An important feature of future vehicular networking is to enable the dissemination of traffic and road conditions such as local congestion and surface ice as detected by independently moving vehicles. This activity known as Information Warning Functions is useful for vehicles on the highway and enables early reaction. This problem can be described as the directional propagation of information originating from linearly-distributed mobile nodes on a rectilinear plane. By using limited-range packet radios and attribute-based routing, we are able to isolate vehicular from network traffic and permit directional propagation of messages outward from the point of origin. For example, it is desirable to propagate the occurrence of congestion created by an accident in both the forward and backward directions on a highway.
We assume the use of multi-hop routing in clusters of connected vehicles to achieve a propagation rate that exceeds the speeds of individual carrier vehicles. We characterize the bounds of information propagation under various traffic patterns and describe a new technique and algorithm that can achieve these limits. We also show an implementation of the dissemination algorithm as a routing protocol using a combination of MANET (mobile ad hoc networking) and DTN (delay tolerant networking) methodologies.
Distributed Algorithms for In-network Data Processing with Applications to Distributed Hypothesis Testing We consider the problem of classifying among a set of M different hypotheses via distributed noisy sensors. The sensors can collaborate over a communication network and the task is to arrive at a consensus about the event after exchanging messages. The considered problem is thus a distributed version of the canonical statistical decision making formulation. We apply a variant of belief propagation as a strategy for collaboration to arrive at a solution to the distributed classification problem. We show that the message evolution can be re-formulated as the evolution of a linear dynamical system, which is primarily characterized by network connectivity. We show that a consensus to the centralized MAP estimate can almost always reached by the sensors for any arbitrary network. We then extend these results in several directions. First, we demonstrate that these results continue to hold with quantization of the messages, which is appealing from the point of view of finite bit rates supportable between links. We then demonstrate robustness against packet losses, which implies that optimal decisions can be achieved with asynchronous transmissions as well. With energy-limited sensing applications in mind, we present an account of energy requirements for distributed detection and demonstrate significant improvement over conventional decentralized detection. Finally, extensions to distributed estimation are described. See [AV05].

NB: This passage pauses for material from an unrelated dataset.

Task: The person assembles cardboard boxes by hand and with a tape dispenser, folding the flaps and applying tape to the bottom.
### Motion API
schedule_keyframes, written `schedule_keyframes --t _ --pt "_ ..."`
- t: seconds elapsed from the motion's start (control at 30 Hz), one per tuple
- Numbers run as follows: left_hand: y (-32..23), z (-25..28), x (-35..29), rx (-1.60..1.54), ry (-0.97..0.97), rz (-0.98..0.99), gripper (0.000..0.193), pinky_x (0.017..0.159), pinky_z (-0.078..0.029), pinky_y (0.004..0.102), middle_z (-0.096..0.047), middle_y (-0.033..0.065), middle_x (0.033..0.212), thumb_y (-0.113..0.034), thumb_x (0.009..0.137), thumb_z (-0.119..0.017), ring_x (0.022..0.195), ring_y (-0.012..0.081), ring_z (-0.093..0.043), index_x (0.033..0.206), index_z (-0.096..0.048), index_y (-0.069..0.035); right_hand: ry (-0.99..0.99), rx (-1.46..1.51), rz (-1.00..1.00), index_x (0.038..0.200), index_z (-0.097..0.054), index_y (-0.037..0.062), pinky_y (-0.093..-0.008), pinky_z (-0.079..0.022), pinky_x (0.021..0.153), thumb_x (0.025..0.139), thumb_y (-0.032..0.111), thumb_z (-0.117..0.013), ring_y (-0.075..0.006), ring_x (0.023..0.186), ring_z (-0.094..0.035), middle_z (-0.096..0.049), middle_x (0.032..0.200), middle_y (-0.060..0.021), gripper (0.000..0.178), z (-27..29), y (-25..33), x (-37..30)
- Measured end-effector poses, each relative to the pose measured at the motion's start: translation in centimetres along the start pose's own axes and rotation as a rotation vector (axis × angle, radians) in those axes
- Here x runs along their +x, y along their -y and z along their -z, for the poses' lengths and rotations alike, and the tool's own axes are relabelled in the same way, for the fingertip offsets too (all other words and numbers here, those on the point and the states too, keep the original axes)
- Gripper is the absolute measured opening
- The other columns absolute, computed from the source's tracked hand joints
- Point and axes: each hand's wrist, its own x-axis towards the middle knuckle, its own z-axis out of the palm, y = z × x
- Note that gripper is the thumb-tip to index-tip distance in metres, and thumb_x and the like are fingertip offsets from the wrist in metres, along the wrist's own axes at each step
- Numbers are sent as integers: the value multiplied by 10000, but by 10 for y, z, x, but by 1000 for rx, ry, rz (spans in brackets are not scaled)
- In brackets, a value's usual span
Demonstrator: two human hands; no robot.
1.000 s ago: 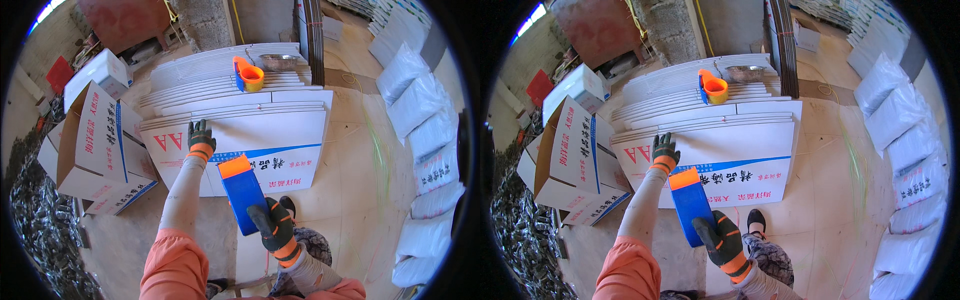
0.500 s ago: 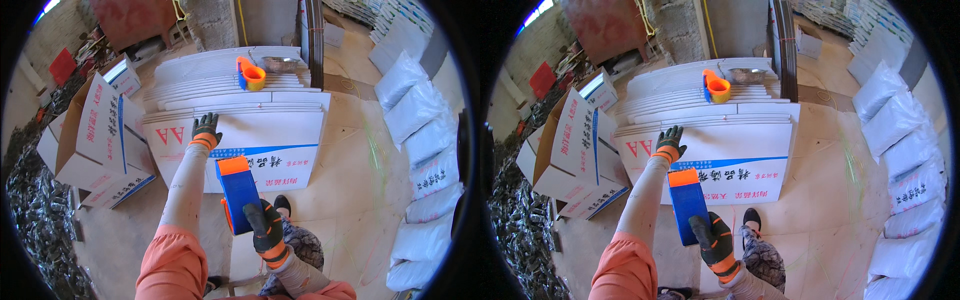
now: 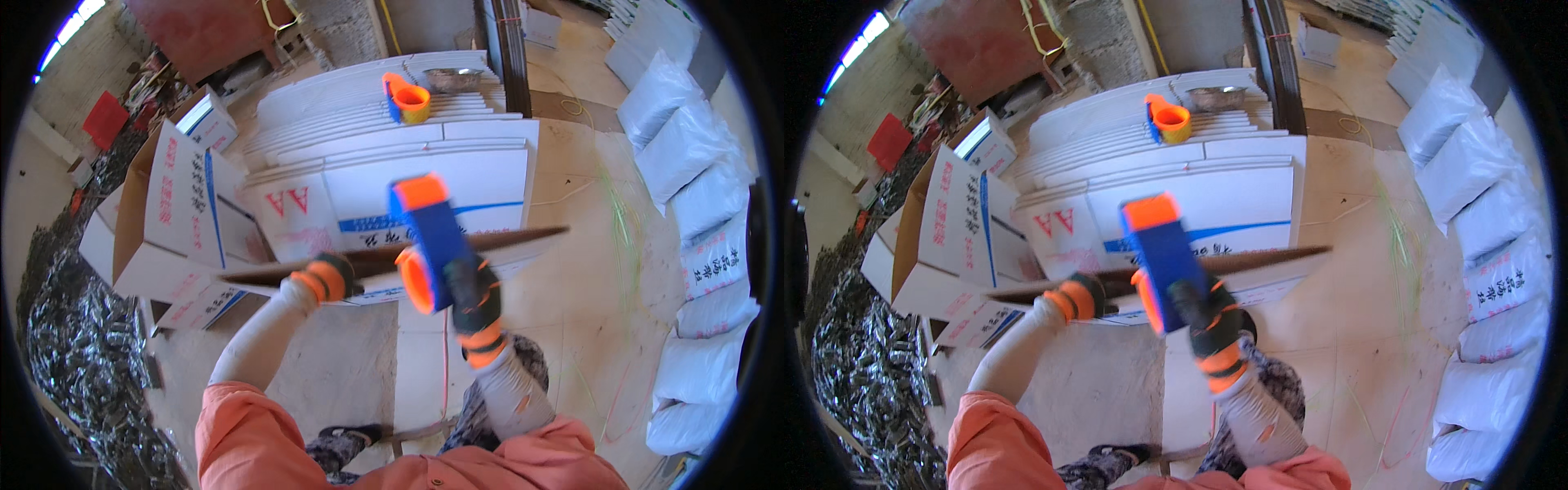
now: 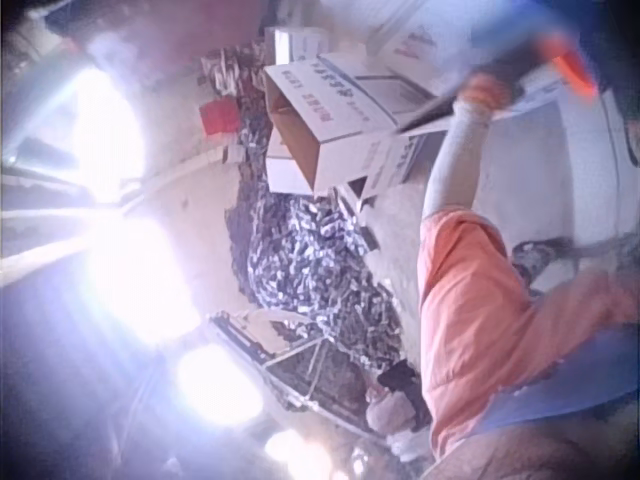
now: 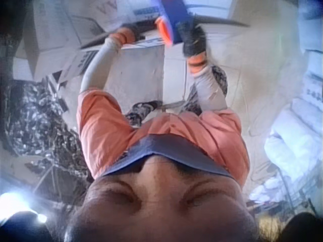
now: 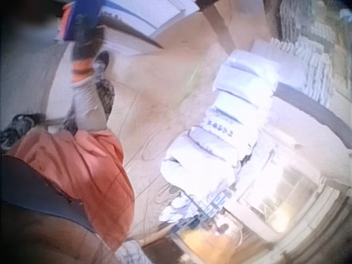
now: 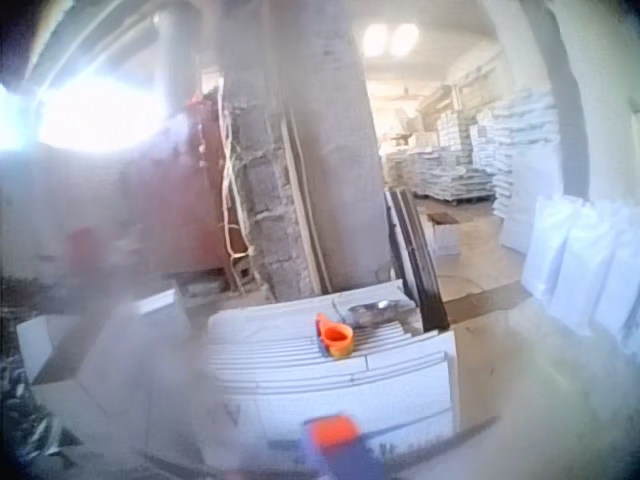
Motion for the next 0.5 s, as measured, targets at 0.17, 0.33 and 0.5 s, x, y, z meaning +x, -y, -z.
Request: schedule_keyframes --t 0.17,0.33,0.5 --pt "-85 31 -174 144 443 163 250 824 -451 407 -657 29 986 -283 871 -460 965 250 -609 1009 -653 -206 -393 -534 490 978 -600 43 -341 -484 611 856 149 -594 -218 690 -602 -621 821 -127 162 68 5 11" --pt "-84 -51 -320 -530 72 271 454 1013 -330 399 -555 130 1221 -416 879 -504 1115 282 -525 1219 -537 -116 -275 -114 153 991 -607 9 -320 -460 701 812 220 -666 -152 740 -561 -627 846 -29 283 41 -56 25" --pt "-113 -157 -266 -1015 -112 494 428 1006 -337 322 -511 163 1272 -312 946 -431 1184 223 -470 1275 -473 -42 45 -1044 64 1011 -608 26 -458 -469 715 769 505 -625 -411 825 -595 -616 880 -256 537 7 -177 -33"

Token-based Sequential Algorithms for Distributed Computation In this thrust, we are further focusing on energy-limited sensor networks and design, analyze, and verify distributed algorithms that possess favorable message/ time complexity tradeoffs compared to previously studied algorithms in literature. We consider in-network processing via local message passing by networked sensors. There is no designated fusion center; instead sensors exchange messages on the associated communication graph to obtain a global estimate. We propose an asynchronous distributed algorithm based on local fusion between neighboring sensors. The algorithm differs from other related schemes such as gossip algorithms in that after each local fusion one of the associated sensors ceases its activity until it is re-activated by reception of messages from a neighboring sensor. This leads to substantial gains in energy expenditure over existing local ad-hoc messaging algorithms such as gossip and belief propagation algorithms. Our results are general and we focus on some explicit graphs, namely geometric random graphs, which have been successfully used to model wireless networks, and d-dimensional lattice torus with n nodes, which behave exactly like mesh networks asymptotically. We quantify the time, message and energy scaling of the algorithm, where the analysis is built upon the coalescing random walks. In particular, for the planar torus the completion time of the algorithm is $\Theta(n)$ and energy requirement per sensor node is $O((log n)^2)$ and for 3-d torus these quantities are $\Theta(n)$ and $O(log n)$ respectively. The energy requirement of the algorithm is thus scalable, and interestingly there appears little practical incentive to consider higher dimensions. Furthermore, for the planar torus the algorithm exhibits a very favorable tradeoff relative to gossip algorithms whose time and energy requirements are shown here to be $\Omega(n)$. Also, the proposed algorithm can be generalized to robustify against packet losses and permanent node failures without entailing significant energy overhead. These theoretical results are verified via numerical simulations. See [SAV06].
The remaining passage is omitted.